Introduction Chitin, a homopolymer of N-acetyl glucosamine (GlcNAc) residues linked by β-1,4 bonds, is widely distributed in nature as a component of crustacean exoskeleton, insect outer shell, diatoms, fungal cell walls, and squid pens. It is the second most abundant biopolymer next to cellulose, as well as a constant source of renewable raw materials on earth (Tharanathan and Kittur, 2003). Two enzymes catalyzing hydrolysis of the chitin chain to its monomer by synergistic and consecutive action are endochitinases (EC 3.2.1.14), which randomly hydrolyze the β-1,4 glycosidic bonds of chitin, and N-acetylglucosaminidases (chitobiase, EC 3.2.1.30), which preferentially break lower chitooligomers to produce N-acetyl glucosamine (GlcNAc) monomers (Patil et al., 2002). Chitinases play important roles in biological activities such as nutrient intake, morphological change, defense, and attack. Fish and squid can digest chitinous substances as food by using chitinases in the stomach and liver (Matsumiya and Mochizuki, 1996; Matsumiya et al., 1998), whereas insects and shellfish use chitinases to degrade chitinous substances in the exoskeleton during ecdysis (Kramer and Koga, 1986).
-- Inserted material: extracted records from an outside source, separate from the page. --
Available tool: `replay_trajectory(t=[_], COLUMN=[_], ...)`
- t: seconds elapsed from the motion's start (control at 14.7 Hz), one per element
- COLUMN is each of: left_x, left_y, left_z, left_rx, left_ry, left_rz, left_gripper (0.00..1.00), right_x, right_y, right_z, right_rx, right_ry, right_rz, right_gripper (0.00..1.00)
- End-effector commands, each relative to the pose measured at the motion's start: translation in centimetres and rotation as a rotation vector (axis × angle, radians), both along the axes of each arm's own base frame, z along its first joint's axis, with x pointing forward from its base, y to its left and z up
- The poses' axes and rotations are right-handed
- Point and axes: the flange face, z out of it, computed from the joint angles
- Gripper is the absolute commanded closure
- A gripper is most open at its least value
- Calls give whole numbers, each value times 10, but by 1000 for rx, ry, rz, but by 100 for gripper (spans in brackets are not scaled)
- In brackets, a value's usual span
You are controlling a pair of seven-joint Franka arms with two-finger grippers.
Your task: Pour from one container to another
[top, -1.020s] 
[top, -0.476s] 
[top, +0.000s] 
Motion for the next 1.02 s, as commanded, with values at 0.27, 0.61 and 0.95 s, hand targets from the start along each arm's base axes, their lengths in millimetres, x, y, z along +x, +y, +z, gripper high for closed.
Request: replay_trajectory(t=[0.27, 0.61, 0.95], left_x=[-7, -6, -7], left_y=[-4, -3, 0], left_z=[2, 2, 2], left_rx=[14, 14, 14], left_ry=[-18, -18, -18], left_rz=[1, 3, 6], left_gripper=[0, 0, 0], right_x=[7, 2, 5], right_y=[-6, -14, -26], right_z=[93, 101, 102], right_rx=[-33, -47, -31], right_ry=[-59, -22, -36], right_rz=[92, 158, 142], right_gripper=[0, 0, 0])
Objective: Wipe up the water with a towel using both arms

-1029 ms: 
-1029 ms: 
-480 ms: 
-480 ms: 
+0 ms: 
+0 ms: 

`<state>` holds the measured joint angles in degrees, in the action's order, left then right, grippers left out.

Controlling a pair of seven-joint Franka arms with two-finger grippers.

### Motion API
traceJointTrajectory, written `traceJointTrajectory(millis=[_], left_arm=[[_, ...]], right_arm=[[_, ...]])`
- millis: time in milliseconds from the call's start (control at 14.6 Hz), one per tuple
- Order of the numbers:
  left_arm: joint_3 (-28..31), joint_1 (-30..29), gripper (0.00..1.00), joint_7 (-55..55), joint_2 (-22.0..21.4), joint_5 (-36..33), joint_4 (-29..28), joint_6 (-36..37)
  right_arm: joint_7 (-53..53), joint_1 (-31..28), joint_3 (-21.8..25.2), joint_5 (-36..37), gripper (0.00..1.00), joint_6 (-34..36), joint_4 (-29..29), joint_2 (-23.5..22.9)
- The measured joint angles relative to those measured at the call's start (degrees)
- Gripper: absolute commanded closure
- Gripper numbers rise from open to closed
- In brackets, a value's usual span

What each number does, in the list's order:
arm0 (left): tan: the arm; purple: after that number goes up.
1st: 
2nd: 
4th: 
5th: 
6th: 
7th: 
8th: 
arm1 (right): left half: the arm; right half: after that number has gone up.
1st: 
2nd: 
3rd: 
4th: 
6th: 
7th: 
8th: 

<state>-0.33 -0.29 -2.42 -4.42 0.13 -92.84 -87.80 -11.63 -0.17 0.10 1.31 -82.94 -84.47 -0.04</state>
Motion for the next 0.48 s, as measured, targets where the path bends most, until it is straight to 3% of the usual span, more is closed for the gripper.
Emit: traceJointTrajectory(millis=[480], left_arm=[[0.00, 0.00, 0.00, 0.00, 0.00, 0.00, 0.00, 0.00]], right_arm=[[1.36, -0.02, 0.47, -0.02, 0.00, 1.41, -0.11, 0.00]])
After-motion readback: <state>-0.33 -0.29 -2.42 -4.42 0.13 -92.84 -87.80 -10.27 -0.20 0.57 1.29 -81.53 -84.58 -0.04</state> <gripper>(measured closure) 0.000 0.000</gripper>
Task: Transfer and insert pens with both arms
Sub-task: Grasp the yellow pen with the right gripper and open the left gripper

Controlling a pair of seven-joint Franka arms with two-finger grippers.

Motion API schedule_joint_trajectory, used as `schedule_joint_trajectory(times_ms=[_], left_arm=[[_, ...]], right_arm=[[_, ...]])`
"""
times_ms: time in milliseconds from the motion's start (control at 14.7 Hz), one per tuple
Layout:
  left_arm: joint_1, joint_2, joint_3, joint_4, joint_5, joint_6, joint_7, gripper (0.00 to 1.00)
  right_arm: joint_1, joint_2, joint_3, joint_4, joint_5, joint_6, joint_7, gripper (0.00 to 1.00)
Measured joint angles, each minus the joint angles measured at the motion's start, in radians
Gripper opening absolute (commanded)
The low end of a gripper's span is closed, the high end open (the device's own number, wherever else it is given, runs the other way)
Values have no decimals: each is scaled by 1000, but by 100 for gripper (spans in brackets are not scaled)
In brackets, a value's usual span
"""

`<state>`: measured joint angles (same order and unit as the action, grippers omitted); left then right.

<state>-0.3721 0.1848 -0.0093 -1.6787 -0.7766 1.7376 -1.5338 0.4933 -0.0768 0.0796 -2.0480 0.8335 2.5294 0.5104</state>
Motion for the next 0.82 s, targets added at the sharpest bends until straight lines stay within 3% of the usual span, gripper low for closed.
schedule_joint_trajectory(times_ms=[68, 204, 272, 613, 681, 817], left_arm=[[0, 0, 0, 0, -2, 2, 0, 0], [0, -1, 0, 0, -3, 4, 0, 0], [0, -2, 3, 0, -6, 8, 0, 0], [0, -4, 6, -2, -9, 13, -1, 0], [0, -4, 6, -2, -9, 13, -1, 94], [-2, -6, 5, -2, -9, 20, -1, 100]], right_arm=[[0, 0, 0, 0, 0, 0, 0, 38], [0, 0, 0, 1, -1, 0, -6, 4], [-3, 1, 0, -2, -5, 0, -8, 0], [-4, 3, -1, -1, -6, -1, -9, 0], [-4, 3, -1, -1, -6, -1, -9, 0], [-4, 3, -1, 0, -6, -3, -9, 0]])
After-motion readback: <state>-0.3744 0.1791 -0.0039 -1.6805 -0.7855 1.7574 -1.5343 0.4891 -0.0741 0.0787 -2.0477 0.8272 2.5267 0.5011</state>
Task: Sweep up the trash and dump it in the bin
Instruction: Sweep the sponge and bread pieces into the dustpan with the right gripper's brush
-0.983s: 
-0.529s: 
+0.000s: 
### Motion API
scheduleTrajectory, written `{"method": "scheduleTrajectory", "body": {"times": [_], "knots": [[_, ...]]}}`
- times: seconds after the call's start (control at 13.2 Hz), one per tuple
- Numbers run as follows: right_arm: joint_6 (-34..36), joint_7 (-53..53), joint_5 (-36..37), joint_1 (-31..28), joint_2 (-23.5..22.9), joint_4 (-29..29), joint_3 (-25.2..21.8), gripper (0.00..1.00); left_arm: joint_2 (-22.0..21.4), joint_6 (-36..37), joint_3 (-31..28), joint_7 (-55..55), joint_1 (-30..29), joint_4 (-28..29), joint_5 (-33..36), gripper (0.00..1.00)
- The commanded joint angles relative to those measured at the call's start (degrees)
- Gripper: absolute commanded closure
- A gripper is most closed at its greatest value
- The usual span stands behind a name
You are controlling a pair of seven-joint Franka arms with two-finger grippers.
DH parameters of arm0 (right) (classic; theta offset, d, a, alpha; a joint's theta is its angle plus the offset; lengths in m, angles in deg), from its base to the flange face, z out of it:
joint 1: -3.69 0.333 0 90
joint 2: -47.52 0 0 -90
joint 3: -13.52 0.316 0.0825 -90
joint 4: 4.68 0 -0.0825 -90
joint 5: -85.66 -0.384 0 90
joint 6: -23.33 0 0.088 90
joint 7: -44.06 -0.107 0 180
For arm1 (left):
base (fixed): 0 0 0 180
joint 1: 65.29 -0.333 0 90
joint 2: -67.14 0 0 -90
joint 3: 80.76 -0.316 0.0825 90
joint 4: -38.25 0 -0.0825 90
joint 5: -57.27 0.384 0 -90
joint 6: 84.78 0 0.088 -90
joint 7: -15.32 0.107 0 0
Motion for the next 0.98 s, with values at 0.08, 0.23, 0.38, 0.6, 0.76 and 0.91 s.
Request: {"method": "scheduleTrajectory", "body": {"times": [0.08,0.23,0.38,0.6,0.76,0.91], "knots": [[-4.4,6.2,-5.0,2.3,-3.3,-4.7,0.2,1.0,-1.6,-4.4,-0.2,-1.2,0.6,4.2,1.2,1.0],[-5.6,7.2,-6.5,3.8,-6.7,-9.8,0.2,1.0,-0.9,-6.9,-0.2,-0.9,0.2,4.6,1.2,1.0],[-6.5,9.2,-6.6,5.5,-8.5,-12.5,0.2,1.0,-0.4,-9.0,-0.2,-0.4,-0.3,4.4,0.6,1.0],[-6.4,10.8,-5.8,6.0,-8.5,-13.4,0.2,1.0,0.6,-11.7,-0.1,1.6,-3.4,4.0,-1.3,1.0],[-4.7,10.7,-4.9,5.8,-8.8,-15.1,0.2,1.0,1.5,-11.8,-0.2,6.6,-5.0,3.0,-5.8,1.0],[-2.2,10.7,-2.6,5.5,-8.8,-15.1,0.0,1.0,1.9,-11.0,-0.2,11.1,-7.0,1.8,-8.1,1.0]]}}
In plants, chitinases serve to attack fungal pathogens that contain chitinous substances for self-defense (Singh et al., 2007). Chitinases have received considerable attention due to potential applications in the biocontrol of plant pathogenic fungi and insects (Patil et al., 2002) as a target for biopesticides. Chitinases play an important role in the virulence of many bacteria and fungi for insects and fungi by lysing their cell walls. In addition, chitinases inhibit spore germination and germ tube elongation of the phytopathogenic fungi (Mathivanan et al., 1998). Chitinases can be used widely in the production of (GlcNAc)n and GlcNAc, the formation of yeast and fungal spheroplast and protoplast, and the bioconversion of chitin waste to single cell protein for animal feed (Mathivanan et al., 1998). Chitinases are produced by various microorganisms such as bacterial (Singh et al., 2008) and fungal antagonists of other fungal mycoparasistes, nematophagous and entomopathogenic fungi, and others (Rocha-Pino et al., 2011). Because of their wide range of biotechnological applications, chitinases have been purified and characterized.